(Task inputs begins)
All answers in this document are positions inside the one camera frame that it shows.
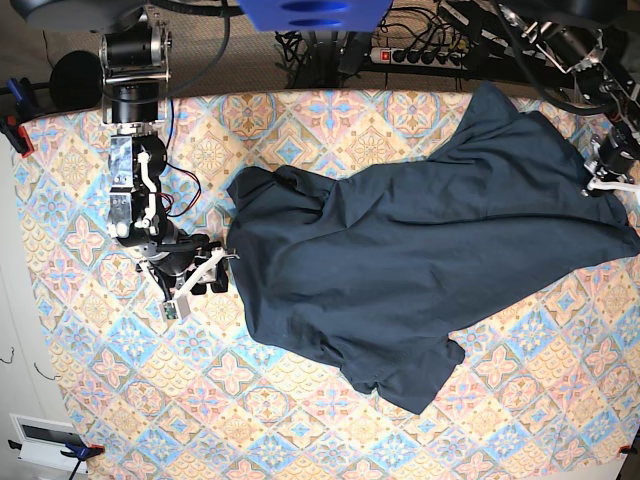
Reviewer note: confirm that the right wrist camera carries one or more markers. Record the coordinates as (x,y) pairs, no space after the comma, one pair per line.
(175,309)

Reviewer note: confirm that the white floor outlet box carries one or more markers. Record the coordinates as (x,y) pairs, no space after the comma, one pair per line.
(42,442)

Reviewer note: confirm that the dark blue t-shirt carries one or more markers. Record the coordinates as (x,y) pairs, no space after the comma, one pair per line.
(372,273)

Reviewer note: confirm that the black round stool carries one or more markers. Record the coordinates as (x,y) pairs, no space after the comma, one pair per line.
(75,81)

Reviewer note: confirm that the white power strip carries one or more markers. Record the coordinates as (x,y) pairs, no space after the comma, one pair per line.
(414,57)

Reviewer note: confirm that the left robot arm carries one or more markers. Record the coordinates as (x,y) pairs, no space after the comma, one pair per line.
(573,38)

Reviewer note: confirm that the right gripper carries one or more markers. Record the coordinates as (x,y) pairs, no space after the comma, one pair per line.
(188,266)

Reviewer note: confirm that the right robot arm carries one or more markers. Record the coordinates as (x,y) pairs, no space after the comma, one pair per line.
(134,55)

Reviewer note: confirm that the blue red clamp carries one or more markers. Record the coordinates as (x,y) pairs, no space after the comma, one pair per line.
(12,125)
(75,452)

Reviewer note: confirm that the blue red clamp lower left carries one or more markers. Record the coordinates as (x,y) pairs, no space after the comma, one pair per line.
(75,452)

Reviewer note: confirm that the red clamp lower right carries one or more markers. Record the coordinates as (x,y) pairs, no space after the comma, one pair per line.
(628,450)

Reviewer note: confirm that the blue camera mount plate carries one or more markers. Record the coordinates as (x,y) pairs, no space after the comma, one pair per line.
(315,15)

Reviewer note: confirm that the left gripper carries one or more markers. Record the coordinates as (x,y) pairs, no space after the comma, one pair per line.
(612,159)

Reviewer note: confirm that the blue red clamp upper left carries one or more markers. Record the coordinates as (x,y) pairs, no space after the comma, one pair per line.
(12,125)

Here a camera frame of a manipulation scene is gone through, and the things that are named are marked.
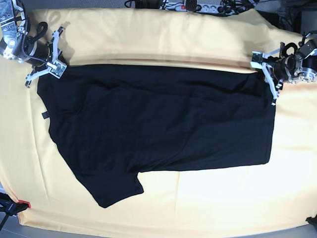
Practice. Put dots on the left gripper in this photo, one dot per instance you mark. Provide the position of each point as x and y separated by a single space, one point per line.
268 62

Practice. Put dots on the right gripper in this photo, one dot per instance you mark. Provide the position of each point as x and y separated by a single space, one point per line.
47 58

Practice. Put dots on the black T-shirt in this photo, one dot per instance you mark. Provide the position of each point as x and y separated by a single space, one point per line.
112 122

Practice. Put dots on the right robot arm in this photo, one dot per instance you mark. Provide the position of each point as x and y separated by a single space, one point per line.
17 45

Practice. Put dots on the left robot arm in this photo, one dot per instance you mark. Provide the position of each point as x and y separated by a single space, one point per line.
290 63

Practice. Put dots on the white power strip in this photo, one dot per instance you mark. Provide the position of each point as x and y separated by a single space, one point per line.
201 8

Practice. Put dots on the black corner clamp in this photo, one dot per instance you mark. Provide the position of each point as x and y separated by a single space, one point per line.
312 221

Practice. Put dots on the black red table clamp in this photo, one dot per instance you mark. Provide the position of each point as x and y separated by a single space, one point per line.
8 206

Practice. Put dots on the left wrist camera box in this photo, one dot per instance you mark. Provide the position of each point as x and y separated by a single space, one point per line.
257 59

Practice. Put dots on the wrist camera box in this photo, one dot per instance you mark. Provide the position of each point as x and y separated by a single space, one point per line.
57 68
257 59

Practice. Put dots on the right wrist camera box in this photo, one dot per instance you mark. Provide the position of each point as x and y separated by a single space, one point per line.
57 68

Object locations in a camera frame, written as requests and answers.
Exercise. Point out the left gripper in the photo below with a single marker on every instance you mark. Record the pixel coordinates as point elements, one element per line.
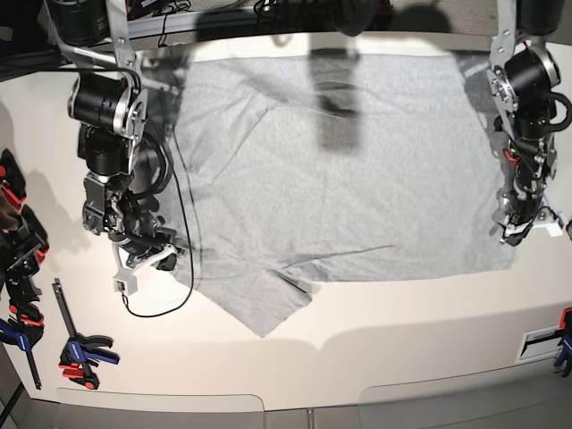
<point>514,213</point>

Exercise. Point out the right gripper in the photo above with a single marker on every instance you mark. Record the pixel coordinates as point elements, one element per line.
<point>145,238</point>

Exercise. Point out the grey T-shirt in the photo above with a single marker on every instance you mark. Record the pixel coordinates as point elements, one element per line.
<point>331,168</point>

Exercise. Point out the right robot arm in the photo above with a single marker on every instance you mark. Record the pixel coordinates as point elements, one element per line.
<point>109,101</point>

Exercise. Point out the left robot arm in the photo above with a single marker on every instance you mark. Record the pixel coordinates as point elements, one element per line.
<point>522,77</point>

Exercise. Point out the dark object right edge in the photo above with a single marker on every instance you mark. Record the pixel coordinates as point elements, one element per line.
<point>569,228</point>

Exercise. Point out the blue clamp right edge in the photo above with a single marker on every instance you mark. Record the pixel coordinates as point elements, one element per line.
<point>564,357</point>

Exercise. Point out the white label sticker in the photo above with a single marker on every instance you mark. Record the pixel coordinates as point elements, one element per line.
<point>539,344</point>

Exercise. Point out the blue bar clamp on table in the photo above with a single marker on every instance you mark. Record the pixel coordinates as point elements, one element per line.
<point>81,353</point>

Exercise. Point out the blue red clamp middle left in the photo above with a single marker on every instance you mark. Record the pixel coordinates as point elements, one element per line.
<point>24,249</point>

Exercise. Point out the blue clamp lower left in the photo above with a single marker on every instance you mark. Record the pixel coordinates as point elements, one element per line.
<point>24,327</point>

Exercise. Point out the red black clamp top left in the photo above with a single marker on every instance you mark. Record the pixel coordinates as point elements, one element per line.
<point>13,191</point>

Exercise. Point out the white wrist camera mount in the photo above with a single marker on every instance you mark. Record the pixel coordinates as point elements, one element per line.
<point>125,279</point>

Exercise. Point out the aluminium rail at back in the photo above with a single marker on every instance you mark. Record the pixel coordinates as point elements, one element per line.
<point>183,22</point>

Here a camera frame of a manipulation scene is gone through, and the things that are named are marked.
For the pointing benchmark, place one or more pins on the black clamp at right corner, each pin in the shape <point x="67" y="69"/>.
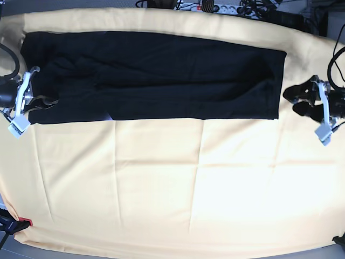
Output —
<point x="340" y="240"/>

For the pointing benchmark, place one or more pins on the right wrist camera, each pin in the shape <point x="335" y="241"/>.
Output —
<point x="18" y="126"/>

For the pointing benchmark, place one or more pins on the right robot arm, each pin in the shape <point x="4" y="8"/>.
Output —
<point x="11" y="75"/>

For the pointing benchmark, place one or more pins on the black T-shirt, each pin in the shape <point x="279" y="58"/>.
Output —
<point x="96" y="76"/>

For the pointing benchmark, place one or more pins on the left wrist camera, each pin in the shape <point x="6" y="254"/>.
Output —
<point x="324" y="133"/>

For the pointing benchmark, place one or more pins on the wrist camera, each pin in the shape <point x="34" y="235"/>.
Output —
<point x="18" y="126"/>
<point x="324" y="133"/>

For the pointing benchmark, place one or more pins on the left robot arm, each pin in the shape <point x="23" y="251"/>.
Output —
<point x="338" y="96"/>

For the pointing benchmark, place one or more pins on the red and black table clamp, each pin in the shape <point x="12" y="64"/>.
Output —
<point x="10" y="225"/>

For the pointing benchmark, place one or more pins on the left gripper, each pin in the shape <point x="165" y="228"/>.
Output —
<point x="315" y="97"/>

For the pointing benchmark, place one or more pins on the white power strip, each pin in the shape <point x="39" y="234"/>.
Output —
<point x="222" y="9"/>

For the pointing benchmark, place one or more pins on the yellow tablecloth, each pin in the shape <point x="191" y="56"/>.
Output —
<point x="178" y="188"/>

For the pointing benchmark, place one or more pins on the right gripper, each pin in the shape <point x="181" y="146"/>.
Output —
<point x="19" y="94"/>

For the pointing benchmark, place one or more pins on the black box on floor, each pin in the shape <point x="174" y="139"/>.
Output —
<point x="289" y="20"/>

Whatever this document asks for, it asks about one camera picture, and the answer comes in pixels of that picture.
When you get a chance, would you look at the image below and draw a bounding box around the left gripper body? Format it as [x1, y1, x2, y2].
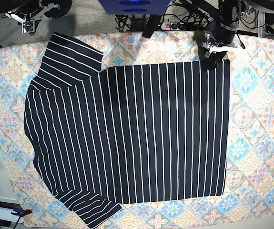
[193, 22, 237, 51]

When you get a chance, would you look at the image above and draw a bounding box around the navy white striped T-shirt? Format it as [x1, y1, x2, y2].
[24, 33, 230, 229]

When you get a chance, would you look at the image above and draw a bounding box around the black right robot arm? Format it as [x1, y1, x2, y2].
[0, 0, 72, 35]

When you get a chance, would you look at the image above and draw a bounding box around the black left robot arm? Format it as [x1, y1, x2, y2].
[192, 0, 274, 70]

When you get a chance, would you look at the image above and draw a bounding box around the white power strip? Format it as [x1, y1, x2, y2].
[160, 20, 205, 31]

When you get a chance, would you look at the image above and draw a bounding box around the patterned tile tablecloth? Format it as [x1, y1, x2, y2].
[0, 36, 274, 229]

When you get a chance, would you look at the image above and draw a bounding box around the blue orange clamp lower left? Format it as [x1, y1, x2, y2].
[11, 208, 32, 229]

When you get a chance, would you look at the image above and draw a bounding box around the white box lower left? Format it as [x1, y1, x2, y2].
[0, 197, 21, 222]

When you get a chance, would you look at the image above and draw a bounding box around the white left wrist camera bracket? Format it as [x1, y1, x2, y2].
[205, 45, 230, 58]

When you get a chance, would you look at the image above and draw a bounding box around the black mount post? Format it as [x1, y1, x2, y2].
[142, 14, 162, 39]

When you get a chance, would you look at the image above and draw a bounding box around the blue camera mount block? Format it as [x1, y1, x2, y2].
[99, 0, 171, 15]

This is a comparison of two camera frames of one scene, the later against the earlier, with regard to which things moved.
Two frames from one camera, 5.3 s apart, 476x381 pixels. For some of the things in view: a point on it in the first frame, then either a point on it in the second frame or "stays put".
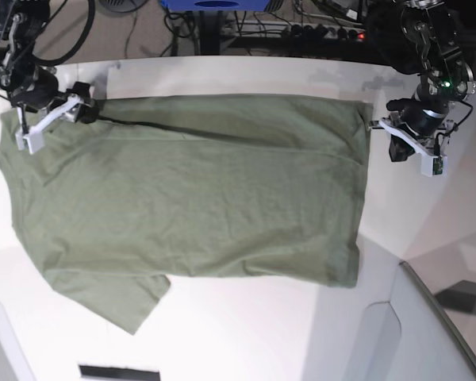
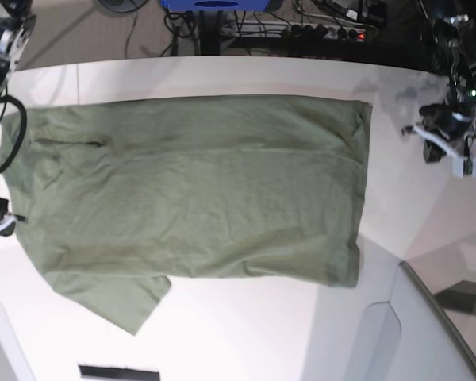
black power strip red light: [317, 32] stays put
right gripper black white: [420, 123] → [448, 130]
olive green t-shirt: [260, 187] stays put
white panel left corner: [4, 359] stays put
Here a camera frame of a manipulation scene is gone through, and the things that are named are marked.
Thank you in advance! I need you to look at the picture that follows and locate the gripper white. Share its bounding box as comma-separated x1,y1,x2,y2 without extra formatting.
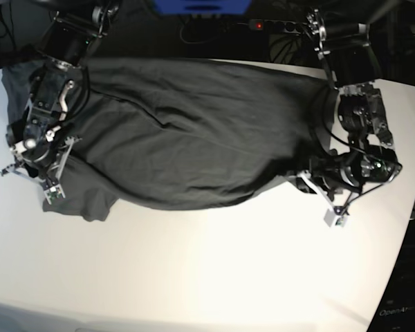
293,145,403,227
0,127,81,204

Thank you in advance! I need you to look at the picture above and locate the grey T-shirt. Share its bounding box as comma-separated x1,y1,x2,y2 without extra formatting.
1,57,340,223

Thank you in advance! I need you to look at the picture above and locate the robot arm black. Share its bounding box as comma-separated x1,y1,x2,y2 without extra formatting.
293,1,403,227
1,1,121,204

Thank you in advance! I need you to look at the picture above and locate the black OpenArm base box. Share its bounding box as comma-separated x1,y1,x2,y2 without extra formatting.
368,219,415,332

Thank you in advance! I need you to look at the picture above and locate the black power strip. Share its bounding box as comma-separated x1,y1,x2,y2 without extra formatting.
248,19,304,35

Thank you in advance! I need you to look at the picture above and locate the blue box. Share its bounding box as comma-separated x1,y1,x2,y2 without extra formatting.
153,0,252,15

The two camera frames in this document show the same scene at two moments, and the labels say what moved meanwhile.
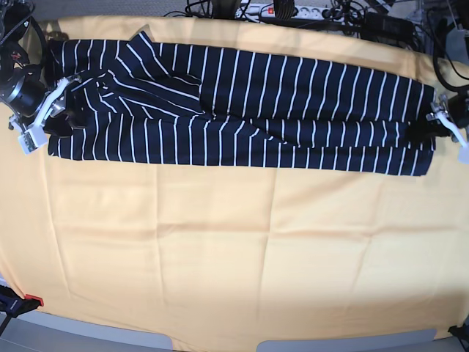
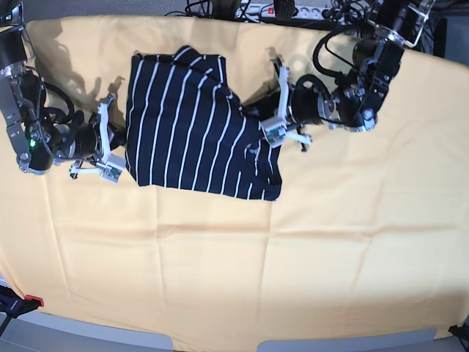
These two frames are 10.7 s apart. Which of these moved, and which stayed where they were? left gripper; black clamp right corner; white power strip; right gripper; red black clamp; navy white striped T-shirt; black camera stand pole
Moved: navy white striped T-shirt; left gripper; right gripper
Stayed: black clamp right corner; red black clamp; black camera stand pole; white power strip
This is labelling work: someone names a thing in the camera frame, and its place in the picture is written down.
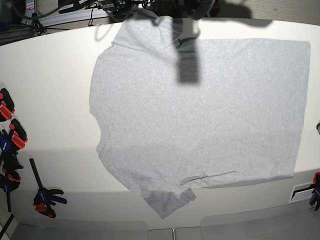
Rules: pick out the blue bar clamp left edge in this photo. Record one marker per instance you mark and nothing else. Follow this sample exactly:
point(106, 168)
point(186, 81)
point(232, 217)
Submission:
point(9, 164)

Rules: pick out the blue clamp right edge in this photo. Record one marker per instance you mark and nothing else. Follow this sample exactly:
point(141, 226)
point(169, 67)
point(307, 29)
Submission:
point(315, 198)

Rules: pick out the white black label card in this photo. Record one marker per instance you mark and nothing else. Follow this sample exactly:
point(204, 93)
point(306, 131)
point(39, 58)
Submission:
point(301, 192)

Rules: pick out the grey T-shirt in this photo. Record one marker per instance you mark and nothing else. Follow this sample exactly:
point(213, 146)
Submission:
point(182, 113)

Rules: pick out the blue orange bar clamp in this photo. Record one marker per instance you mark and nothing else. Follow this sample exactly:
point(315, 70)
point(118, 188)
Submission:
point(45, 198)

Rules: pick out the orange black clamp lower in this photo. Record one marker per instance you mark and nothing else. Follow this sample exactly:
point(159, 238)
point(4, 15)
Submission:
point(17, 135)

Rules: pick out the orange black clamp upper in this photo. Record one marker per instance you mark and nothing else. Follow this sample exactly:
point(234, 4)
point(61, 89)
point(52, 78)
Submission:
point(7, 106)

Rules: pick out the aluminium frame rail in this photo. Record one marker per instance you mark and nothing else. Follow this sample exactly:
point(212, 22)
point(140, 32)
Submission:
point(13, 32)

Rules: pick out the black camera mount overhead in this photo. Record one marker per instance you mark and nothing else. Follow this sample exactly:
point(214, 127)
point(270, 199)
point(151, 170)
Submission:
point(193, 9)

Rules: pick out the orange black clamp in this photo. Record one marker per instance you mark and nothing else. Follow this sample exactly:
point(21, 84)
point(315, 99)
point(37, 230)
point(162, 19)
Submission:
point(17, 135)
point(7, 106)

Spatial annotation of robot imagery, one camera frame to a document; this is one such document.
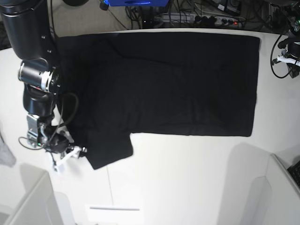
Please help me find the black keyboard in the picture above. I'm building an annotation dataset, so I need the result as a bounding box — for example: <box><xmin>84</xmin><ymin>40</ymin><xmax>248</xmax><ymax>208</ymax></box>
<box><xmin>287</xmin><ymin>161</ymin><xmax>300</xmax><ymax>187</ymax></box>

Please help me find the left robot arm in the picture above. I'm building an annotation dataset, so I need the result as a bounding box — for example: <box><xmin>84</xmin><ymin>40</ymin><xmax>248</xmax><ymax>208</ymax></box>
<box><xmin>270</xmin><ymin>0</ymin><xmax>300</xmax><ymax>79</ymax></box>

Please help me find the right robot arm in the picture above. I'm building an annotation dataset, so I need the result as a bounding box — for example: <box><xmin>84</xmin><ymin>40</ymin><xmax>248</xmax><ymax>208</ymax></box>
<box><xmin>0</xmin><ymin>0</ymin><xmax>79</xmax><ymax>154</ymax></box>

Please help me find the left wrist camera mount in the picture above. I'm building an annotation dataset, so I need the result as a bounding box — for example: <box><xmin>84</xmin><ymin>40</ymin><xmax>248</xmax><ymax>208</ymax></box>
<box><xmin>277</xmin><ymin>48</ymin><xmax>300</xmax><ymax>78</ymax></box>

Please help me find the black T-shirt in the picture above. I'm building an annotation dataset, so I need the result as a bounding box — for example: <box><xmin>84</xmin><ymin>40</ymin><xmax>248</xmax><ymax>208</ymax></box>
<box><xmin>57</xmin><ymin>32</ymin><xmax>260</xmax><ymax>170</ymax></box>

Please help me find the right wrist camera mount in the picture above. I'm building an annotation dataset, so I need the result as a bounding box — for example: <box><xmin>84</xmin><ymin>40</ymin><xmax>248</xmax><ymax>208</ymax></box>
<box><xmin>45</xmin><ymin>126</ymin><xmax>88</xmax><ymax>173</ymax></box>

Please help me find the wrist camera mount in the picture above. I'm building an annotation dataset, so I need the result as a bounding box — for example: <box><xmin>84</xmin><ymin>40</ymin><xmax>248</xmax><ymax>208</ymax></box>
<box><xmin>277</xmin><ymin>48</ymin><xmax>300</xmax><ymax>78</ymax></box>
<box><xmin>45</xmin><ymin>126</ymin><xmax>88</xmax><ymax>173</ymax></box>

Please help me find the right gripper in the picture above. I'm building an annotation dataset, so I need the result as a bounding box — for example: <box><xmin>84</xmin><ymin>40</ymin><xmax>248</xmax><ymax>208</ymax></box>
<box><xmin>44</xmin><ymin>135</ymin><xmax>70</xmax><ymax>154</ymax></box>

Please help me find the white power strip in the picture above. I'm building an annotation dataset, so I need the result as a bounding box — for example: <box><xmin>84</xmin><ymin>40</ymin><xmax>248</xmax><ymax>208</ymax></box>
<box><xmin>154</xmin><ymin>12</ymin><xmax>242</xmax><ymax>27</ymax></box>

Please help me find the grey cloth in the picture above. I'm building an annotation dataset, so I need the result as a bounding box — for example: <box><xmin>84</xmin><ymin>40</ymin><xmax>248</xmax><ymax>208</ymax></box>
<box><xmin>0</xmin><ymin>136</ymin><xmax>16</xmax><ymax>167</ymax></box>

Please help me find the blue box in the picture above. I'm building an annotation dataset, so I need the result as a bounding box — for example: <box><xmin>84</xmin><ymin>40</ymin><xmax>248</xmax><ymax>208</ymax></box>
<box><xmin>104</xmin><ymin>0</ymin><xmax>169</xmax><ymax>7</ymax></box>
(Task inputs ends)
In how many lines of the entries does "sample" appear? Reply with only the number.

**The answer:**
10